[Work required]:
Going through the entries below, copy out each line that contains "requests".

Material to process section start

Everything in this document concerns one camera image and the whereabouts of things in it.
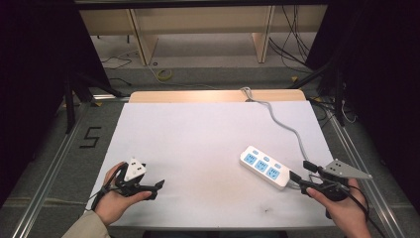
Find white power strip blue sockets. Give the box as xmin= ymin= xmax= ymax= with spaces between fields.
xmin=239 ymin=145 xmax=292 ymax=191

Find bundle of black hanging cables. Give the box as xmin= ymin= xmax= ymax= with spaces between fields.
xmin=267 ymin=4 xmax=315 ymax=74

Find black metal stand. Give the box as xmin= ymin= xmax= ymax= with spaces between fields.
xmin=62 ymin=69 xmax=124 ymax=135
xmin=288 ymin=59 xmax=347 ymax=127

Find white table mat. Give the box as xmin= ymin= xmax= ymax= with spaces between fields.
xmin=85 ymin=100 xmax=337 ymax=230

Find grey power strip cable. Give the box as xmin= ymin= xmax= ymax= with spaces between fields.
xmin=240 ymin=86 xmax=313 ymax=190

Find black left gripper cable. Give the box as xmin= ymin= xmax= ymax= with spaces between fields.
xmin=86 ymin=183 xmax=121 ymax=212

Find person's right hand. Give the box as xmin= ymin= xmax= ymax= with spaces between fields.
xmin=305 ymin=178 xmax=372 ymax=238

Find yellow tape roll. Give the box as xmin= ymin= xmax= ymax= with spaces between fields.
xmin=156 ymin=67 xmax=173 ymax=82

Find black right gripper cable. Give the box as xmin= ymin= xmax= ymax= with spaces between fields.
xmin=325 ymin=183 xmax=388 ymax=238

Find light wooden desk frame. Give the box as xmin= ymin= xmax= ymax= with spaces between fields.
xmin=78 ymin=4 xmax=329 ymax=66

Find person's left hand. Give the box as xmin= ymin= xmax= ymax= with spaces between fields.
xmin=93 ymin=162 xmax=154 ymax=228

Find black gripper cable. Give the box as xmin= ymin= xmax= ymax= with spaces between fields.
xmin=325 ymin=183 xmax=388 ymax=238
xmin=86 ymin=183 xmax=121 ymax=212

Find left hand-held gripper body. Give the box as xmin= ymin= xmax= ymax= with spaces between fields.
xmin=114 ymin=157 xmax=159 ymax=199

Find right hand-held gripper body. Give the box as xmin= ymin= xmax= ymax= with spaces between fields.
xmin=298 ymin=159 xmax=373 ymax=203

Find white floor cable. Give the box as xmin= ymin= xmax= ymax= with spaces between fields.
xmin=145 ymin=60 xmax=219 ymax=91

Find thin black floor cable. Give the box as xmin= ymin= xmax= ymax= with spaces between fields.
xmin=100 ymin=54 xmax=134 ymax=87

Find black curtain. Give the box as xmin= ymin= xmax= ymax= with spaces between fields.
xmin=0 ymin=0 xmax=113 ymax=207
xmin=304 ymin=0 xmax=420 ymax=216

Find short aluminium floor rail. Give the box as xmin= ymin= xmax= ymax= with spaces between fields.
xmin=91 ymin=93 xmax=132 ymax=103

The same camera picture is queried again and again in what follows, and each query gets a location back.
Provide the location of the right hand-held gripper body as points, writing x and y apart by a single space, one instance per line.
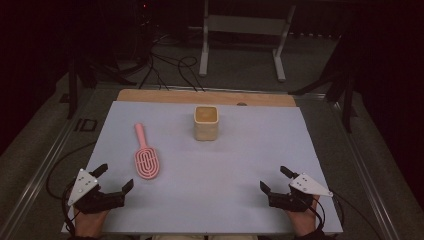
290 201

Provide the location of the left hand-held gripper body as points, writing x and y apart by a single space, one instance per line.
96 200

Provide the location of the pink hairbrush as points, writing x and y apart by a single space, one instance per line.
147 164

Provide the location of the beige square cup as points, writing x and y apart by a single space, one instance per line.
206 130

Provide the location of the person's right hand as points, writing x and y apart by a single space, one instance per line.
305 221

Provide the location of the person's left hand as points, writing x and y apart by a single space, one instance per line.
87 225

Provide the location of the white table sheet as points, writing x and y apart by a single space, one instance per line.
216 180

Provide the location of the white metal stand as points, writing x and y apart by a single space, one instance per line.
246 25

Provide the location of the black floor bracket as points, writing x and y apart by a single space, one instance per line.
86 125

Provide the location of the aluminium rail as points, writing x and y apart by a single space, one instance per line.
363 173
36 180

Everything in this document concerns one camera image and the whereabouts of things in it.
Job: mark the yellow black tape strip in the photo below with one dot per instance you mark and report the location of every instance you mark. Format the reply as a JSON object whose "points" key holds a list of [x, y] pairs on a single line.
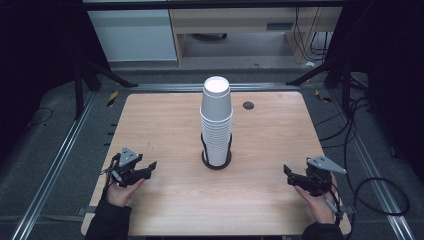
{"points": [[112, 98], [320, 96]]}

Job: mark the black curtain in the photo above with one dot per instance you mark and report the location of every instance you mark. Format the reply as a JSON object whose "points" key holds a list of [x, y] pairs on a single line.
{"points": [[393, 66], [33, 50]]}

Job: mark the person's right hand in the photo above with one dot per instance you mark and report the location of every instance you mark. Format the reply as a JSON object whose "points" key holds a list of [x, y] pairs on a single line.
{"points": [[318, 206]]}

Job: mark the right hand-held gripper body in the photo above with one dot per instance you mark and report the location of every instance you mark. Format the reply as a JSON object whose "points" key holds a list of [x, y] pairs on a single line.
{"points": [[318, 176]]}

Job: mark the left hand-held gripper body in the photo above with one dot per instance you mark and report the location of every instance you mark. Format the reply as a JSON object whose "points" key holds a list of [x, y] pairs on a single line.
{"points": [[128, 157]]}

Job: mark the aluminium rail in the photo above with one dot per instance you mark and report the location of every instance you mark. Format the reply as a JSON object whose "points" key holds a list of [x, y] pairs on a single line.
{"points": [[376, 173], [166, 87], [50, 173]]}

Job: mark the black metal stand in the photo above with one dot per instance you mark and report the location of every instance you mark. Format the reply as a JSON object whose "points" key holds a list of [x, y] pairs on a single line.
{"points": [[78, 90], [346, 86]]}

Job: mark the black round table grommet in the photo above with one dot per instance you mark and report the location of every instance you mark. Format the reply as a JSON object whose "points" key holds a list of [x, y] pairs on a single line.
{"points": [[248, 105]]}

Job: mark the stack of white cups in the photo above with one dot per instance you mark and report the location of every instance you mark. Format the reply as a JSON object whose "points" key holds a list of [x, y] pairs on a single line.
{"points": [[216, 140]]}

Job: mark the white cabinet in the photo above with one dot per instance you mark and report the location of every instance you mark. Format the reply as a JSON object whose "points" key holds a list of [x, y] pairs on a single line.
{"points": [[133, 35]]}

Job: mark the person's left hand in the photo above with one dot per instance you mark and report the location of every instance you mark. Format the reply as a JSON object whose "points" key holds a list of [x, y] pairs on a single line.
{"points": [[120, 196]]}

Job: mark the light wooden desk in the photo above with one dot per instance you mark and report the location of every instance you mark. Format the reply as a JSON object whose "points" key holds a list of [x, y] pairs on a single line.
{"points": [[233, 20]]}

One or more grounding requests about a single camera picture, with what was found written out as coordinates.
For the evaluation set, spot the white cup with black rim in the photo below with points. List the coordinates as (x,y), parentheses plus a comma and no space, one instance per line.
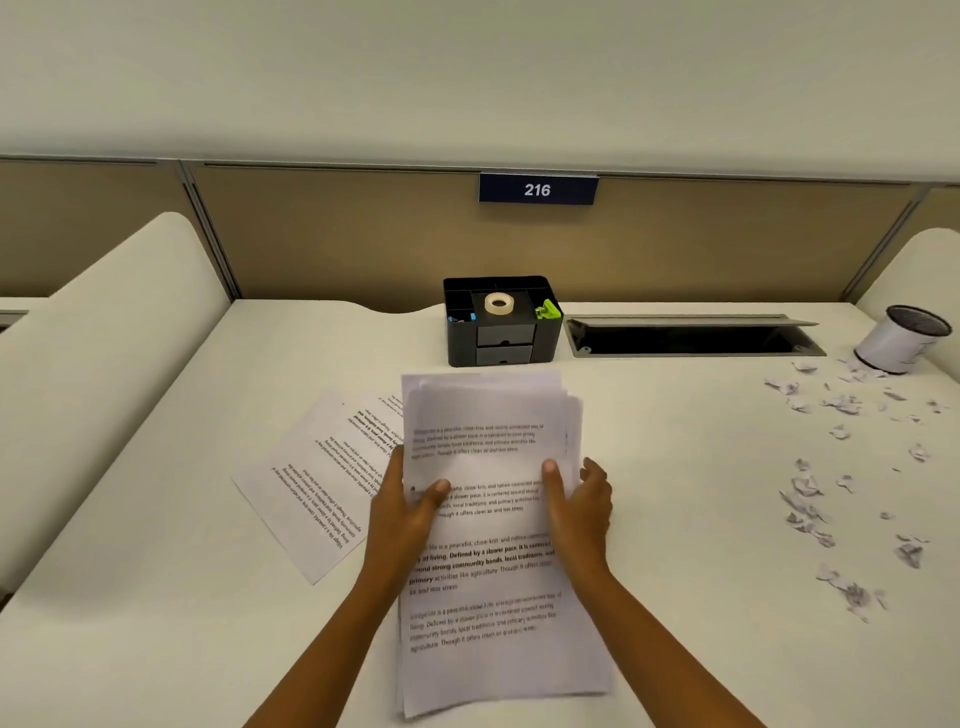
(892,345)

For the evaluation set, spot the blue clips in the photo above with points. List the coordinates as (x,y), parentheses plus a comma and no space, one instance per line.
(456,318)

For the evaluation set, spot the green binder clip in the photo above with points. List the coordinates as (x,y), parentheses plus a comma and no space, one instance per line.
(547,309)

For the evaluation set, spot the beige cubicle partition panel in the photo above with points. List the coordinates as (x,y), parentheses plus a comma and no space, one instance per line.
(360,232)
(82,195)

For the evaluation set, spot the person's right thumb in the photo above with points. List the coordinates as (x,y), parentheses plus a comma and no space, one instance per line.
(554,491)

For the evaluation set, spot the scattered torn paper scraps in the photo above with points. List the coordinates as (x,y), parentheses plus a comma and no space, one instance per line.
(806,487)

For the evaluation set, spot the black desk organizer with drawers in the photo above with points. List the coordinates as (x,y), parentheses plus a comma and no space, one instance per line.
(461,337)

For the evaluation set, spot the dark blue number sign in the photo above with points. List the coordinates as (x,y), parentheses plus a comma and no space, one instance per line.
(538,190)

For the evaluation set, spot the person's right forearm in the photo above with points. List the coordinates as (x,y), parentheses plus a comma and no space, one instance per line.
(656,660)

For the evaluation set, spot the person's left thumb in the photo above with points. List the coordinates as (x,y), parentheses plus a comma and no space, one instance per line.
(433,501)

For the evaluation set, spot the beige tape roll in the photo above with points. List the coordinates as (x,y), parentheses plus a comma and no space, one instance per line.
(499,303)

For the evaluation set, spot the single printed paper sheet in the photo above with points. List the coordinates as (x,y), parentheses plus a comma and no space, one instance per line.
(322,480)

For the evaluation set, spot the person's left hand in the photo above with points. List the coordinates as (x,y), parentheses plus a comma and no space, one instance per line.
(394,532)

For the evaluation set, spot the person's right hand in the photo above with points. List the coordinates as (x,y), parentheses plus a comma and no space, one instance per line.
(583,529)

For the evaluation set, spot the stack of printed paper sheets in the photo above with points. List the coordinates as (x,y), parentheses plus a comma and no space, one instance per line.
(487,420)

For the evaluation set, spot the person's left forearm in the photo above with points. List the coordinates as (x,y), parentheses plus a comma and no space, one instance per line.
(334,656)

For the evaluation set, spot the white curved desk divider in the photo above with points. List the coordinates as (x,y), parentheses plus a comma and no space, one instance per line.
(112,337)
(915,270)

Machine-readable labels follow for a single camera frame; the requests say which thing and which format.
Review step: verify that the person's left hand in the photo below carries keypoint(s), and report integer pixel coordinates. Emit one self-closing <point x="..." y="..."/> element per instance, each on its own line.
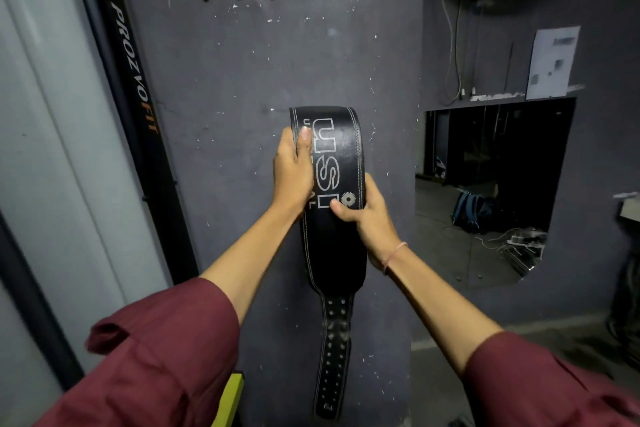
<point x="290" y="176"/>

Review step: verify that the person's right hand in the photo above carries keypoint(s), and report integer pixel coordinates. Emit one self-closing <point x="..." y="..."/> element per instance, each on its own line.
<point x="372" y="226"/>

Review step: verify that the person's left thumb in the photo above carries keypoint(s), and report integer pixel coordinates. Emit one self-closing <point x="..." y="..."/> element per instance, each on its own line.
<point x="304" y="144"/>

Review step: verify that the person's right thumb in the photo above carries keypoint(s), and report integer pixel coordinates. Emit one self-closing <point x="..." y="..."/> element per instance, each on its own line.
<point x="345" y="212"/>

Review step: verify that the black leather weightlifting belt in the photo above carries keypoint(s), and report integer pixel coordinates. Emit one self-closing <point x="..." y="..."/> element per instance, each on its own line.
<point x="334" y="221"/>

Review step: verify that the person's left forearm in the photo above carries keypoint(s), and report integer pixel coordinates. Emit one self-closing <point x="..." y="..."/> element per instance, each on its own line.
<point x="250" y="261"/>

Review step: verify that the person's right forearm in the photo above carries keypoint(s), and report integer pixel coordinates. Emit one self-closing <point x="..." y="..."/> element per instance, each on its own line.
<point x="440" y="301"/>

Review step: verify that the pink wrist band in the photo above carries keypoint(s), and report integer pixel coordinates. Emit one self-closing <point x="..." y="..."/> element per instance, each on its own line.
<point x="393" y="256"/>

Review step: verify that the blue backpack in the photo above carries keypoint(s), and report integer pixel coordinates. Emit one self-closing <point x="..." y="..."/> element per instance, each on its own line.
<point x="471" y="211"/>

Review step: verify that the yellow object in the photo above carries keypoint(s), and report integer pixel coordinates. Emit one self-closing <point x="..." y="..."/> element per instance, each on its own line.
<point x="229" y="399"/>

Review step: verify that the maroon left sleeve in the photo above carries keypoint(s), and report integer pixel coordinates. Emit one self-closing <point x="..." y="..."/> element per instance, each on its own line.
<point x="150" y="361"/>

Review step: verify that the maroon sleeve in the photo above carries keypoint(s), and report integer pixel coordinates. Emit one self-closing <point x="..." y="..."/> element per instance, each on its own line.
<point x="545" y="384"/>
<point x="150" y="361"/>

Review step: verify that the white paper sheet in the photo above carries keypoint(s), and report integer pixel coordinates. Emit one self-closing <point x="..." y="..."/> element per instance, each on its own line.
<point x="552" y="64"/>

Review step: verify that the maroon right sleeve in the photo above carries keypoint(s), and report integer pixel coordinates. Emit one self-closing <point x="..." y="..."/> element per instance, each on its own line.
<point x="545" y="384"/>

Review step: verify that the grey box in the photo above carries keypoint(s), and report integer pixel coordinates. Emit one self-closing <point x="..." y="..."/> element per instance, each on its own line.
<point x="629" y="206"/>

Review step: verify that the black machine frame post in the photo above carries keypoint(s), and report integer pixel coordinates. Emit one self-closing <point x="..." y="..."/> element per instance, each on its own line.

Material to process section end

[Finished exercise]:
One or more grounding requests about a single camera picture, with what was found written out as coordinates.
Machine-readable labels follow for a single camera frame; the requests say which thing and which format.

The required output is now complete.